Note: All opinions stated in this consolidated response have been made in a personal capacity
and do not necessarily reflect the views of particular organizations. INPROL does not explicitly
advocate policies.
INPROL is a project of the United States Institute of Peace with facilitation support from the Center of Excellence for Stability
Police Units, the Pearson Peacekeeping Centre, and the Public International Law & Policy Group.

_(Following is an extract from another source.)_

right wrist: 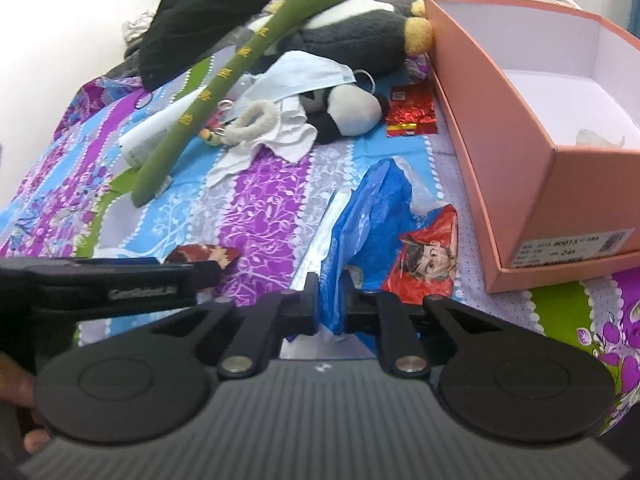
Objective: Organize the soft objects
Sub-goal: 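Lift the red candy wrapper with the left gripper while the right gripper grasps the blue tissue pack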
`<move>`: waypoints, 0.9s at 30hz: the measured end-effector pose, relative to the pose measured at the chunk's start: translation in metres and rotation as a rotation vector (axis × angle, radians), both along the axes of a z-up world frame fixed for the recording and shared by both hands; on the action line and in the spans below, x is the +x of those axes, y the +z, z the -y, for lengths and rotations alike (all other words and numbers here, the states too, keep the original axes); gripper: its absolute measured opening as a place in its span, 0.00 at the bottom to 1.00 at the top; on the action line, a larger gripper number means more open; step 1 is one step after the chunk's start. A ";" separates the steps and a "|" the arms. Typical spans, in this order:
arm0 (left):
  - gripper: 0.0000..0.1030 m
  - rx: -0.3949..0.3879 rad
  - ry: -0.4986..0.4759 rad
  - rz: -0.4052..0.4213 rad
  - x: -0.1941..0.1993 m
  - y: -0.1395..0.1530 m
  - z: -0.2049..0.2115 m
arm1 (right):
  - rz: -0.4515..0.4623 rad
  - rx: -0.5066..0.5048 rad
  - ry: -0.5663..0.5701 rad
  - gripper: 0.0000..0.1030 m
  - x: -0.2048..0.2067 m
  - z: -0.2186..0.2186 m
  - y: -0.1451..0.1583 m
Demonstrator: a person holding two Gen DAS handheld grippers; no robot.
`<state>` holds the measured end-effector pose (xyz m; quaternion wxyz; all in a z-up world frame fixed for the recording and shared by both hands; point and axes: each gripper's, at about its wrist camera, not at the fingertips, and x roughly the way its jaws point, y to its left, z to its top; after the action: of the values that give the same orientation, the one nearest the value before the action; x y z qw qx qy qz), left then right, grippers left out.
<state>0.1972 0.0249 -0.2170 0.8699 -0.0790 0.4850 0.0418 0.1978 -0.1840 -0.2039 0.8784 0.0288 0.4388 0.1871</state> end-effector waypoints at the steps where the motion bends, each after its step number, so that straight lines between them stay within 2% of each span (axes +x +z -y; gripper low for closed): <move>1: 0.68 -0.001 0.001 -0.002 0.001 -0.001 -0.001 | 0.003 -0.001 0.005 0.11 -0.001 0.000 0.001; 7: 0.66 0.011 0.001 0.011 0.005 -0.005 -0.002 | 0.009 -0.021 0.019 0.11 -0.001 0.000 -0.001; 9: 0.61 -0.001 0.001 0.012 0.007 -0.008 -0.004 | -0.008 -0.020 0.006 0.13 0.002 0.002 -0.006; 11: 0.48 -0.009 0.000 0.008 0.008 -0.010 -0.004 | -0.027 -0.008 -0.013 0.22 0.004 0.004 -0.010; 13: 0.45 -0.003 -0.001 0.011 0.009 -0.012 -0.003 | -0.027 -0.012 -0.018 0.23 0.005 0.005 -0.012; 25: 0.37 -0.010 0.001 0.050 0.005 -0.012 -0.006 | 0.001 -0.052 0.034 0.32 0.007 -0.001 -0.018; 27: 0.36 -0.012 0.001 0.056 0.003 -0.010 -0.005 | 0.002 -0.058 0.038 0.28 0.007 -0.002 -0.019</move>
<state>0.2001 0.0302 -0.2272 0.8828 -0.0856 0.4605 0.0370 0.2049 -0.1823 -0.2228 0.8756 -0.0054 0.4437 0.1910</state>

MEASURING THE IMPACT OF JUDICIAL TRAINING
Query:
What factors must be taken into consideration when evaluating a judicial training course,
particularly in a country emerging from conflict? Are there any performance indicators
that can assist in measuring the impact of judicial training? What are the unique
challenges involved in evaluating judicial training?
Response Summary:
Outputs and Impacts: It is also important to keep in mind at each stage of the
evaluation process the difference between measuring outputs (e.g. numbers of
participants, days of sessions, etc) and impacts (such as whether judges have
actually become more knowledgeable, improved their rulings, or are acting with
greater integrity) which reflects the ultimate goals of the training. The former are
easier to measure and speak more to the effectiveness of a project’s administration
(and is thus also important to track fiscal responsibility in the provider). The latter are
far more subjective and must be considered in the context of the myriad factors
Best Practices and International Standards: There are many resources available
on design and evaluation of rule of law training generally, some of which are listed
below. Moreover, evaluators of judicial training must be familiar with the relevant
international standards that impact the work of the judiciary. These standards
provide important guidance for assessing judicial performance. Among the most
important of these international standards are the Basic Principles on the
Independence of the Judiciary, The Bangalore Principles of Judicial Conduct, the UN
Convention against Transnational Organized Crime, and the UN Convention Against
Corruption. Other relevant standards are found below in the compilation of
resources.
During periods of conflict, the judicial sector often suffers more than other forms of
government administration. Judges are dispersed; those that remain receive little
training from the beginning of the conflict; and few gain knowledge of current
international standards. In addition, legal (and primary) education is often weak or non-
existent; therefore recruiting new judges that are competent to carry out the complex
task of issuing consistent, reasoned judgments is a challenge.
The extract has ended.